Penser vraiment la guerre
Lundi 23 janvier 2023, par
Les temps de guerre ne sont pas, c’est le moins qu’on puisse dire, favorables à l’esprit critique et aux débats raisonnés. L’information y devient propagande et les citoyens limitent alors leur réflexion à juger les bons et le méchants.
C’est évidemment trop souvent le cas aujourd’hui face à la guerre en Ukraine. Mais si l’agression russe est contraire à toutes les règles du droit international, elle ne devrait pas supprimer toute analyse des origines et des conséquences de ce conflit.

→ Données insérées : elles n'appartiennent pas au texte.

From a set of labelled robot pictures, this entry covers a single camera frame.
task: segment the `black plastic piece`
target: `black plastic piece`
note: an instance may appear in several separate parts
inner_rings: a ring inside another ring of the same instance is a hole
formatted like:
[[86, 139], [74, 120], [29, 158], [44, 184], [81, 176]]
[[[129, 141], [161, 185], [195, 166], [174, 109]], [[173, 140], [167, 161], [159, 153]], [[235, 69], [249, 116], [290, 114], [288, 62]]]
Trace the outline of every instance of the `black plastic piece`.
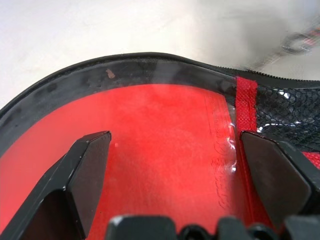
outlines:
[[292, 144], [263, 133], [241, 135], [259, 197], [279, 228], [295, 214], [319, 213], [320, 172]]
[[39, 180], [0, 240], [80, 240], [88, 236], [102, 191], [111, 134], [86, 135]]
[[252, 238], [240, 220], [224, 217], [218, 222], [216, 240], [252, 240]]
[[174, 222], [164, 216], [116, 216], [105, 240], [176, 240]]
[[214, 235], [199, 225], [187, 225], [178, 235], [173, 221], [164, 216], [117, 216], [111, 219], [105, 240], [318, 240], [320, 215], [291, 216], [276, 234], [254, 224], [248, 229], [235, 217], [219, 220]]
[[318, 240], [320, 239], [320, 216], [290, 216], [285, 222], [282, 239]]

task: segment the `red lining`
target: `red lining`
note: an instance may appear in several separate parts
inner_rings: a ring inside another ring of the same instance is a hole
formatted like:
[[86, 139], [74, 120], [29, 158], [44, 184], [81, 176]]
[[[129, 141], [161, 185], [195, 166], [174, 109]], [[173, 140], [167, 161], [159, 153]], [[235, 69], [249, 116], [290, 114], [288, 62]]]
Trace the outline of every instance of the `red lining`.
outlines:
[[[237, 77], [235, 110], [238, 138], [242, 131], [257, 131], [255, 109], [257, 86], [258, 84], [255, 81]], [[238, 144], [238, 149], [240, 150], [238, 154], [240, 158], [240, 169], [247, 187], [247, 201], [250, 211], [250, 222], [247, 222], [247, 224], [262, 222], [264, 224], [271, 225], [267, 212], [260, 201], [253, 182], [251, 181], [249, 167], [241, 143]]]

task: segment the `stain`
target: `stain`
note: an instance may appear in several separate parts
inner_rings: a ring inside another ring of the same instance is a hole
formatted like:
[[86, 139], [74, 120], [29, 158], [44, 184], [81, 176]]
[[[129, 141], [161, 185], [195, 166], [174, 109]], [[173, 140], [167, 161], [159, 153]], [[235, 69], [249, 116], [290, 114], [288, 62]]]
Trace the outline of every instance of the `stain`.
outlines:
[[51, 93], [52, 91], [54, 91], [56, 89], [57, 89], [57, 84], [56, 83], [52, 83], [46, 88], [48, 93]]
[[110, 79], [114, 79], [116, 76], [109, 68], [107, 68], [105, 72], [108, 74], [108, 78]]

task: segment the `black mesh fabric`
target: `black mesh fabric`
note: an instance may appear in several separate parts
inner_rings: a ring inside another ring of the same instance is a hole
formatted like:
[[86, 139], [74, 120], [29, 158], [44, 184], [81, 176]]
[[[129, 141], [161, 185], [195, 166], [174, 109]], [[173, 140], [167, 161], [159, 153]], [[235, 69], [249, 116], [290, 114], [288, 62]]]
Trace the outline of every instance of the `black mesh fabric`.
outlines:
[[257, 131], [288, 140], [303, 152], [320, 152], [320, 87], [258, 86]]

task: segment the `white floor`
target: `white floor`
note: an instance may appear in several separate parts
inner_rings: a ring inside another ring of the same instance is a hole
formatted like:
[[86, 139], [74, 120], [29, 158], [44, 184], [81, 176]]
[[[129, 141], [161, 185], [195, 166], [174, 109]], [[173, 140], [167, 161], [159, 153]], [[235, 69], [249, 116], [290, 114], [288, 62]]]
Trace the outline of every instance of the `white floor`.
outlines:
[[[69, 65], [134, 52], [241, 67], [319, 14], [319, 0], [7, 0], [0, 3], [0, 108]], [[320, 48], [265, 68], [320, 80]]]

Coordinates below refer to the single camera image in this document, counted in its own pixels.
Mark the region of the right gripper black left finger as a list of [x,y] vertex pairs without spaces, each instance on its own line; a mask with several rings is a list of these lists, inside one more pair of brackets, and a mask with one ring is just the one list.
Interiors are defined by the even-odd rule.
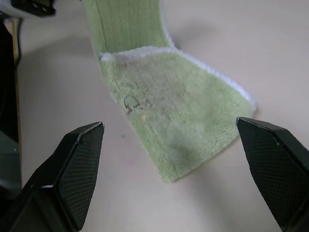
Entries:
[[2,232],[79,232],[96,186],[104,125],[67,133],[1,213]]

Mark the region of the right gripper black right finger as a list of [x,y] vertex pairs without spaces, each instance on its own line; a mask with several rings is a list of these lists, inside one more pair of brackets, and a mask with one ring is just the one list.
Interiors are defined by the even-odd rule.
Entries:
[[283,232],[309,230],[309,151],[285,128],[236,120],[253,180]]

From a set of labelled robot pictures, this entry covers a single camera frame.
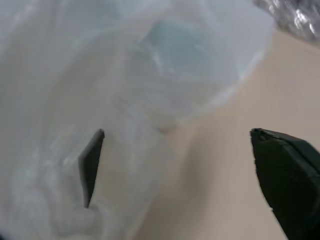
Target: white plastic bag
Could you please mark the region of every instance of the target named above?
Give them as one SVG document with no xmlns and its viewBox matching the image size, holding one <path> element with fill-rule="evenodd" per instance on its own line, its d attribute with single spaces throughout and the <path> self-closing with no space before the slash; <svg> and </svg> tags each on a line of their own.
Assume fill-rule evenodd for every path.
<svg viewBox="0 0 320 240">
<path fill-rule="evenodd" d="M 157 129 L 220 104 L 271 29 L 245 0 L 0 0 L 0 234 L 130 239 L 172 159 Z"/>
</svg>

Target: beige surface
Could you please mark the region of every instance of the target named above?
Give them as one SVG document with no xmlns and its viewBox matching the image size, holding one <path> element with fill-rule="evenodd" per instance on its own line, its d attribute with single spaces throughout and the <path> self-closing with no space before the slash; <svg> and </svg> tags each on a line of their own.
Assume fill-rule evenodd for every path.
<svg viewBox="0 0 320 240">
<path fill-rule="evenodd" d="M 320 51 L 277 33 L 237 95 L 169 136 L 180 158 L 136 240 L 285 240 L 259 189 L 249 131 L 320 149 L 319 93 Z"/>
</svg>

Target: crumpled plastic
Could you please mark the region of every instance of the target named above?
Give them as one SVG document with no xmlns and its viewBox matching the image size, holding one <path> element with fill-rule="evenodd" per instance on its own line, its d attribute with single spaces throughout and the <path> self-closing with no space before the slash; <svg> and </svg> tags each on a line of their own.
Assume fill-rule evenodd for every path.
<svg viewBox="0 0 320 240">
<path fill-rule="evenodd" d="M 0 0 L 0 234 L 131 239 L 174 158 L 160 130 L 228 99 L 272 25 L 246 0 Z"/>
<path fill-rule="evenodd" d="M 279 27 L 305 40 L 320 38 L 320 2 L 318 0 L 254 0 L 267 11 Z"/>
</svg>

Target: black plastic piece
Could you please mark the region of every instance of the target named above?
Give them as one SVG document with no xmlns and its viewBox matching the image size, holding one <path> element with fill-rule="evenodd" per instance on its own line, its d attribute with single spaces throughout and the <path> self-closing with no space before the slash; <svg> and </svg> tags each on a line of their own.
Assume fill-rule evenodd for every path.
<svg viewBox="0 0 320 240">
<path fill-rule="evenodd" d="M 98 130 L 79 158 L 80 176 L 82 179 L 84 196 L 86 196 L 86 201 L 84 204 L 85 208 L 89 207 L 92 195 L 94 193 L 104 138 L 104 131 L 102 129 Z"/>
<path fill-rule="evenodd" d="M 251 131 L 262 193 L 289 240 L 320 240 L 320 154 L 305 140 Z"/>
</svg>

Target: shiny foil
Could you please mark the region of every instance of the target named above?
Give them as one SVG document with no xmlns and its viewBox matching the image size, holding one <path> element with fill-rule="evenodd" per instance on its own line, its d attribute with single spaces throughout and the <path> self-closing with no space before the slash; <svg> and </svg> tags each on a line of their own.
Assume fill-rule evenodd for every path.
<svg viewBox="0 0 320 240">
<path fill-rule="evenodd" d="M 279 27 L 308 41 L 320 39 L 320 0 L 254 0 Z"/>
</svg>

Sachons donc juger les informations, les interprétations plus ou moins officielles, avec un œil critique. Au lieu de regarder le monde comme si tout devait rester à l’identique, comme si le camp du bien et le camp du mal restaient figés dans leurs sphères respectives, ne peut-on penser que la guerre d’Ukraine est un des révélateurs d’un monde en profond changement, d’un tournant historique en gestation ? Et si c’est le cas, ne doit-on pas, au-delà des rapports de force immédiats, réfléchir à l’évolution politique au sein même des acteurs de la guerre ?
Les occidentaux
Bien sûr, ils ont la légitimité de la réplique à l’agression russe. Mais celle-ci justifie-t-elle que la totalité de l’espace européen se soumette à l’Otan ? Le regard porté sur le continent ne doit-il pas changer de ce fait ?
Le concept de souveraineté européenne, au demeurant déjà critiquable, mais cher à Emmanuel macron, apparait en effet définitivement absurde. La défense européenne n’est que le rempart contre la Russie et les Etats-Unis dirigent la manœuvre.
Le « couple franco-allemand », au cœur de l’équilibre européen, se retrouve aux marges tandis que s’affirme un couple polono-américain.
Les liens historiques des pays d’Europe dans le monde se distendent comme le prouvent les réactions des pays africains, particulièrement à l’égard de la France.
Au total, dans leur volonté d’affirmer leur force, les occidentaux semblent se résigner à un assez grand isolement géopolitique.
La Russie
Si l’on en croit nombre d’organes de presse, la guerre en Ukraine devait entrainer la chute de Poutine et son remplacement par un système plus conciliant.
Même si des hésitations semblent avoir eu lieu, une autre hypothèse semble aujourd’hui devoir être prise en compte, celle de la militarisation d’un régime qui s’éloigne de l’occident. Ne soyons pas naïfs, la force de l’armée et le développement des moyens militaires n’ont jamais disparu de Russie. Mais ils se conjuguaient avec des options diplomatiques tournées vers l’Ouest, la Russie souhaitant éviter le contact direct avec l’Otan.
Les faiblesses militaires affichées aujourd’hui par la Russie peuvent-elles être analysées en concordance avec ces hésitations ? Peut-on alors penser que, face à une guerre qui dure et un adversaire totalement soutenu par l’Otan, le régime russe va s’écrouler et laisser la place à un pouvoir recherchant la négociation avec cette dernière ? C’est un discours largement tenu par les médias occidentaux. Alors que les Etats-Unis pensaient affaiblir la Russie et toute possibilité de lien entre celle-ci et la Chine, la radicalisation et la militarisation du pouvoir en Russie développent un processus inverse.
La Russie, déjà tentée par des liens plus asiatiques, peut d’autant plus se séparer de l’Occident que celui-ci s’isole dans son prurit de domination.
Et maintenant ?
Le discours qui se développe en Europe occidentale apparait souvent plus comme un aveuglement que comme un analyse sérieuse des tensions internationales. La question n’est peut-être déjà plus de savoir qui va ou pas gagner la guerre, mais quels sont les équilibres qui vont en émerger.
Le temps de allégeances absolues et définitives à un camp n’est-il pas dépassé ? De ce fait, n’est-il pas essentiel de réfléchir au rôle des puissances intermédiaires : Inde, Turquie,… ?
La France est-elle consciente de ces évolutions ? A vouloir éviter les questions pour être dans le camp du bien, nous risquons d’être en dehors de l’Histoire.